Data segment:
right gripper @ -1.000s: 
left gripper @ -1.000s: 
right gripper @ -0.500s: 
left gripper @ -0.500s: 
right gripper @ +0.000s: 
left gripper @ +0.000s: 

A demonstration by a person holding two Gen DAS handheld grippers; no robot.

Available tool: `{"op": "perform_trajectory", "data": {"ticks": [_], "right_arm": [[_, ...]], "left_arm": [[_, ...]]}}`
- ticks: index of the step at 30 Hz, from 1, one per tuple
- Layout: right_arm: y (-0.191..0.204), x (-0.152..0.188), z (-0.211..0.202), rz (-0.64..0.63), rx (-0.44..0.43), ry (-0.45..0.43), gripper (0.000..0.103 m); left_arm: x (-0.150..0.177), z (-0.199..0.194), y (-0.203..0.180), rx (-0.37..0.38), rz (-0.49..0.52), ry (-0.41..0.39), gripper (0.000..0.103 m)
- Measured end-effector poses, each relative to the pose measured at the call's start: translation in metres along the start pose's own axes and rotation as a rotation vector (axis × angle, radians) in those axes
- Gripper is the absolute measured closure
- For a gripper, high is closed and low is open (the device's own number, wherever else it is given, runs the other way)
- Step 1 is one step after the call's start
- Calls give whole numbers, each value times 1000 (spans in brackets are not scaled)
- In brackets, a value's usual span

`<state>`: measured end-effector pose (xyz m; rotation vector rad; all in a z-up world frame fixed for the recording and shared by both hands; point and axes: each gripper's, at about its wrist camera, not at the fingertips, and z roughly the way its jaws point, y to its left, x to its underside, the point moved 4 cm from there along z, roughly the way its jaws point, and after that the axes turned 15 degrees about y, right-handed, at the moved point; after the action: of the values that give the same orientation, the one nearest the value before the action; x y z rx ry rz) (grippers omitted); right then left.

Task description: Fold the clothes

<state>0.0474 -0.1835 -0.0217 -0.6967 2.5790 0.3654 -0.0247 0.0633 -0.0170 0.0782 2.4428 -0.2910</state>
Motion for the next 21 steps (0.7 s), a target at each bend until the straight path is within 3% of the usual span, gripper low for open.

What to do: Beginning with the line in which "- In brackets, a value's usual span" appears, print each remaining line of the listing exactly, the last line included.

Written solution:
- In brackets, a value's usual span

`<state>`: measured end-effector pose (xyz m; rotation vector rad; all in a z-up world frame fixed for the recording and shared by both hands; point and axes: each gripper's, at about its wrist camera, not at the fingertips, and z roughly the way its jaws point, y to its left, x to its underside, the point moved 4 cm from there along z, roughly the way its jaws point, and after that the axes turned 15 degrees about y, right-handed, at the moved point; after the action: of the values that give the same orientation, the one nearest the value before the action; x y z rx ry rz) (grippers omitted); right then left.

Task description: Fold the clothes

<state>0.0474 -0.1835 -0.0217 -0.6967 2.5790 0.3654 -0.0247 0.0633 -0.0170 0.0782 2.4428 -0.2910</state>
Motion for the next 21 steps (0.7 s), a target at each bend until the straight path is within 3% of the usual span, gripper low for open.

That completes the output for this exercise.